Chicago-based Charlie Trotter, the proud owner/chef of one of the most expensive restaurants between New York and Los Angeles, is also an organic disciple. At a recent anti-GE foods press conference Trotter said, "I have concerns this untested technology diminishes the purity and taste of food." Concerns? Maybe he is also "concerned" about nuclear winter or global warming or the ozone layer. But do we all have to act on his baseless paranoia?

Apparently no one trotted out the facts to Trotter: in the eight-to-ten years it takes to bring a GE food product to market, there are examinations, field tests and oversight by the Food and Drug Administration (FDA), the Environmental Protection Agency and the Department of Agriculture. Exhaustive reviews are also conducted by the National Research Council, the World Health Organization and the United Nations Food and Agriculture Organization.

As for Trotter's concerns about "purity," FDA Commissioner Jane Henney points to 13 years of American experience studying, growing and eating biotech-enhanced foods with literally no evidence of any food safety risks. As Henney emphasized: "Not one rash; not one cough; not one sore throat; not one headache."

It's no wonder Dr. Henney is so assertive. Her scientific colleague, Dr. Adrianne Massey, the author of "Recombinant DNA and Biotechnology," writes, "Genetic modification of food by humans is nothing new. We have genetically modified virtually all of the food we have ever consumed."

Meanwhile, nestled between the edible flowers and the bone china, the organically grown food served by celebrity chefs is at least eight times more likely to contain E. coli bacteria than conventionally grown food, according to data from the Centers for Disease Control.

If these chefs can live with the added expense and higher risk of E. coli poisoning associated with the organic produce they serve, it's certainly their choice to serve it to their guests and to publicly promote their preference. However, as they have acknowledged on their web site, their agenda is more aggressive than that.
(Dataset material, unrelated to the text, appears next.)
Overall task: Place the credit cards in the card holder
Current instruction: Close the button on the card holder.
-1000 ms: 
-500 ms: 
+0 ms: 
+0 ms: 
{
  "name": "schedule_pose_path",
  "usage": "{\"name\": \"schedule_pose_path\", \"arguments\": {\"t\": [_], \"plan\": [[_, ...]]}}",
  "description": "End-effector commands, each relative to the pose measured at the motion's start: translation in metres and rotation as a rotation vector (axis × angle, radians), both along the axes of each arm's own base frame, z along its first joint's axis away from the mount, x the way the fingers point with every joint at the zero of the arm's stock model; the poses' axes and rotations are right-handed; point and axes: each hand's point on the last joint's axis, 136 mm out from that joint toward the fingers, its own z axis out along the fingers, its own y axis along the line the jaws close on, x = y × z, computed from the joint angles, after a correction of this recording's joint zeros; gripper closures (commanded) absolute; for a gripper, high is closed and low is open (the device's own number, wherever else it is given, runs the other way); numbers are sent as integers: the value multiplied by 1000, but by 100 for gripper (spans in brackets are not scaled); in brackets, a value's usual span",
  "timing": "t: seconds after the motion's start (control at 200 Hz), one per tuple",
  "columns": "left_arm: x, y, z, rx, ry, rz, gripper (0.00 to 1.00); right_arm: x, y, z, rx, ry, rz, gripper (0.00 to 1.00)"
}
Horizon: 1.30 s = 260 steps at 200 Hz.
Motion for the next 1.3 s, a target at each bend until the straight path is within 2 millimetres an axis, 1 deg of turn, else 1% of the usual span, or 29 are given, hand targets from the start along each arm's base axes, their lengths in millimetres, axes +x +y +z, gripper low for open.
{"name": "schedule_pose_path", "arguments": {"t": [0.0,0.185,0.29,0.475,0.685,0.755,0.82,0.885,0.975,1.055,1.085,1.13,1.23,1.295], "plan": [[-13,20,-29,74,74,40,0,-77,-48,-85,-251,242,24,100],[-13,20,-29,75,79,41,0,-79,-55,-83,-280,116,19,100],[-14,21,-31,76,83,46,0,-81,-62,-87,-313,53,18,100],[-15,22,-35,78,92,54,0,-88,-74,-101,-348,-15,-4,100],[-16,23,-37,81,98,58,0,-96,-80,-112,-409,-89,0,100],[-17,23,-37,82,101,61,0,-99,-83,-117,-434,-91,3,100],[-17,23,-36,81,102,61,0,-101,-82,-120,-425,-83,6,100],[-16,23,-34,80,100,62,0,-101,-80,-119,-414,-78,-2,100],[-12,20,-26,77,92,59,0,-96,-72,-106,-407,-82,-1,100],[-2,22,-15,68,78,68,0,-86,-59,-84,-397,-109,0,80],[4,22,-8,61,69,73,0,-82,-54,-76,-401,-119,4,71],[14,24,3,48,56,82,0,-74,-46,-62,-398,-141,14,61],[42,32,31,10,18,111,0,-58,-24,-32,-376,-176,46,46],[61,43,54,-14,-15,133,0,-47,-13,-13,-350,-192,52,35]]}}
"When we organized Oldways [which founded the Chefs Collaborative in 1993], we intended to change the way people make their food choices." How? "We believed…we could influence individuals and framers of public policy to make changes." That is, they want to enact laws and regulations which push us toward the foods that align with their political philosophies and away from those that don't. As Rick Bayless told the Wall Street Journal, "Food gives us the entrée to effect social change."

In their zeal to promote organic foods, the celebrity chefs even oppose the production of so-called "golden rice," genetically engineered to be a rich source of vitamins. This unprecedented grain not only nourishes, it will prevent tens of thousands of Third World children from going blind. And far from profiting on the poor, the biotech firms which created golden rice are giving it away.

How many eat for free at Chez Panisse?

— Rick Berman is the executive director of the Center for Consumer Freedom, a coalition of more than 30,000 restaurant and tavern operators working together to preserve the right to offer guests a full menu of dining and entertainment choices.